Vitamin E is added as a preservative to refined peanut oil, which can be an issue for persons on blood-thinning medications, if consumed excessively.
Those allergic to peanuts can consume highly refined peanut oil, but should avoid first-press, organic oil.
Most highly refined peanut oils remove the peanut allergens and have been shown to be safe for "the vast majority of peanut-allergic individuals". However, cold-pressed peanut oils may not remove the allergens and thus could be highly dangerous to people with peanut allergy.
Shortage of whale oil in the Confederacy made peanut oil an attractive alternative during the American Civil War. The oil had increased use in the United States during World War II, because of war shortages of other oils.

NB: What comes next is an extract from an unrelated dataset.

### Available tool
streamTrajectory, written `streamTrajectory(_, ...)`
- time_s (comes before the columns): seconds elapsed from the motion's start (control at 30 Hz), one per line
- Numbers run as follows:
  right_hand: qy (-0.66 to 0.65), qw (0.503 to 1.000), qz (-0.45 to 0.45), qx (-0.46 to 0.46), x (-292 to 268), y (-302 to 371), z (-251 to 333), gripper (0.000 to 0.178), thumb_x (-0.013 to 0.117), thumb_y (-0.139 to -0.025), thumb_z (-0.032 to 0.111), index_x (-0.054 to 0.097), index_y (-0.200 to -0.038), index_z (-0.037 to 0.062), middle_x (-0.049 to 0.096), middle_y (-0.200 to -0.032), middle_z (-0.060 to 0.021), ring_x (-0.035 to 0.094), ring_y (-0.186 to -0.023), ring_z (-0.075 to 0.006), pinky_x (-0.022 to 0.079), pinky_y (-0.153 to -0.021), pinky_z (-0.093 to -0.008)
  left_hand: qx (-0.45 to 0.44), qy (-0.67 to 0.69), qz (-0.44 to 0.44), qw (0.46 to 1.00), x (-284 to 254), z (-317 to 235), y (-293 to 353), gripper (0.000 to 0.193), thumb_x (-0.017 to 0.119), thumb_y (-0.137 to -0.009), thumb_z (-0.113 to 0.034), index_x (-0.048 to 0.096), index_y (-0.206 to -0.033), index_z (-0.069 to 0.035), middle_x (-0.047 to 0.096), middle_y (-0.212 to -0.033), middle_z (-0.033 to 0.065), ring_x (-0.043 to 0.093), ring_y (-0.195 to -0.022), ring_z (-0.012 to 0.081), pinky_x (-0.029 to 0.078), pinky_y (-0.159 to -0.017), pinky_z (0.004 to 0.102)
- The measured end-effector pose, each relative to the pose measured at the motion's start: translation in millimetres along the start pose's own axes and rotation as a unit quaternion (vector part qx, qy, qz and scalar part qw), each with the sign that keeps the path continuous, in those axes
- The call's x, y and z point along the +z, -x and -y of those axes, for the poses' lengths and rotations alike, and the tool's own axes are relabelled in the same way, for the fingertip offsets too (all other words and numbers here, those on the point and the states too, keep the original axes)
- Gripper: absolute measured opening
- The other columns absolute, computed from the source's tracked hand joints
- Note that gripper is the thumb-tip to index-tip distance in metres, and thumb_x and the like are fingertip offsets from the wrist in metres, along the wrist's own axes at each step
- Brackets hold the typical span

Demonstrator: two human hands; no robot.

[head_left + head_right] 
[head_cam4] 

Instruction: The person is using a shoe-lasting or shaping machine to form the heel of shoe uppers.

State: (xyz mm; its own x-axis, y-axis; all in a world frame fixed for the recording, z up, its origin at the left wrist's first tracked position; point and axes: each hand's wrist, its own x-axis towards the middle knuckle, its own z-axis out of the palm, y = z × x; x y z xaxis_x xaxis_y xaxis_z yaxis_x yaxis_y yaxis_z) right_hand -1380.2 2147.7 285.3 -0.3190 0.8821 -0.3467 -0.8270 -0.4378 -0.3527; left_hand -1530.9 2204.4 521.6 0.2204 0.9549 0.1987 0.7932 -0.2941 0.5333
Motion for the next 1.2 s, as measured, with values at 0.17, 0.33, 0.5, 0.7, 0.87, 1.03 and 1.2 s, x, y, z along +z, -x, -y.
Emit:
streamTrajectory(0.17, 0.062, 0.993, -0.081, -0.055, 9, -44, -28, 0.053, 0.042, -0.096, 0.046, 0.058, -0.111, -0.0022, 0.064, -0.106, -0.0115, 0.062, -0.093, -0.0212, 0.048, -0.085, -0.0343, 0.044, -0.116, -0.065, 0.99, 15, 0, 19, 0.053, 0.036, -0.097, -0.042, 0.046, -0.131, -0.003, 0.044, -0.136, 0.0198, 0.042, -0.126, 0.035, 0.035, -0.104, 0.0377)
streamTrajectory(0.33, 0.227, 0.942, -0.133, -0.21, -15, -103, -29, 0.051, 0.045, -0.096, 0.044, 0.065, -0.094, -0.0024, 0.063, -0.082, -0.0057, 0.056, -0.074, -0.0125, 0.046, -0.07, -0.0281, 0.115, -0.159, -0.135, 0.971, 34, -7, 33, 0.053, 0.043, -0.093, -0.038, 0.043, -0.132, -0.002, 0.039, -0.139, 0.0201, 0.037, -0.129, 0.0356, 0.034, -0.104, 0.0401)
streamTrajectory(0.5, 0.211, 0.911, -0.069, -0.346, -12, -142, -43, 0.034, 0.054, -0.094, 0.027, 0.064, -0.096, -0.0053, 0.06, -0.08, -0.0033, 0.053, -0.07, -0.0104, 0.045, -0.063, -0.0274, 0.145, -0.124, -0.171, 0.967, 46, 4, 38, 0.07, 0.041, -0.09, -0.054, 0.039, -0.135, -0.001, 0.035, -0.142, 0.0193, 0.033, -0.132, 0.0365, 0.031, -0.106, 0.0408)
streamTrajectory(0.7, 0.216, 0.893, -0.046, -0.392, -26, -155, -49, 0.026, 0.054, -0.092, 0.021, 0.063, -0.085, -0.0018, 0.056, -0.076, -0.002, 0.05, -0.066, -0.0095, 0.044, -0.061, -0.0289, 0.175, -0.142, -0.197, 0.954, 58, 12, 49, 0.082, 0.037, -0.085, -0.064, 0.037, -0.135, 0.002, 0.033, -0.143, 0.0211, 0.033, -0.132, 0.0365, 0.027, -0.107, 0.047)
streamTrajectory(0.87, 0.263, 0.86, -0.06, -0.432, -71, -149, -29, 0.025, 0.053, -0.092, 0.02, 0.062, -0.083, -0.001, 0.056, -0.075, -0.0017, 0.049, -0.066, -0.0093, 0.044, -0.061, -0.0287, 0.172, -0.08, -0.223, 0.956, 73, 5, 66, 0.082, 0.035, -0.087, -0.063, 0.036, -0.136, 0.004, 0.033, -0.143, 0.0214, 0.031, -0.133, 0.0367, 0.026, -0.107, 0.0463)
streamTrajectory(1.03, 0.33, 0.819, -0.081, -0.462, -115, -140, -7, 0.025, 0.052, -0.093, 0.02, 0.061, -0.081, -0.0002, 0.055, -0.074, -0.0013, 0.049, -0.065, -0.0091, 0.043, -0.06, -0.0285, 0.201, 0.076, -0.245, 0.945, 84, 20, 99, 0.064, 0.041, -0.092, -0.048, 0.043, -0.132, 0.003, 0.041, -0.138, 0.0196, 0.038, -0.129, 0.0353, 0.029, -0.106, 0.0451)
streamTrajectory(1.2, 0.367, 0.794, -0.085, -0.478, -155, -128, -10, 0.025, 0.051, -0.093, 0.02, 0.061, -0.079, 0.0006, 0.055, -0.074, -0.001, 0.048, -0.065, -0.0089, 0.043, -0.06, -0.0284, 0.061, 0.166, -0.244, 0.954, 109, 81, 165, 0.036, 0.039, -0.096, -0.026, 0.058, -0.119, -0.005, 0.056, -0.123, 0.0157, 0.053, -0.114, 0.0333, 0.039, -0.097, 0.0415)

Peanut oil, as with other vegetable oils, can be used to make soap by the process of saponification. The oil is safe for use as a massage oil. Peanut researcher George Washington Carver marketed a peanut massage oil.
At the 1900 Paris Exhibition, the Otto Company, at the request of the French Government, demonstrated that peanut oil could be used as a source of fuel for the diesel engine; this was one of the earliest demonstrations of biodiesel technology.
Some medicines and vitamins use arachis oil as a suspension agent.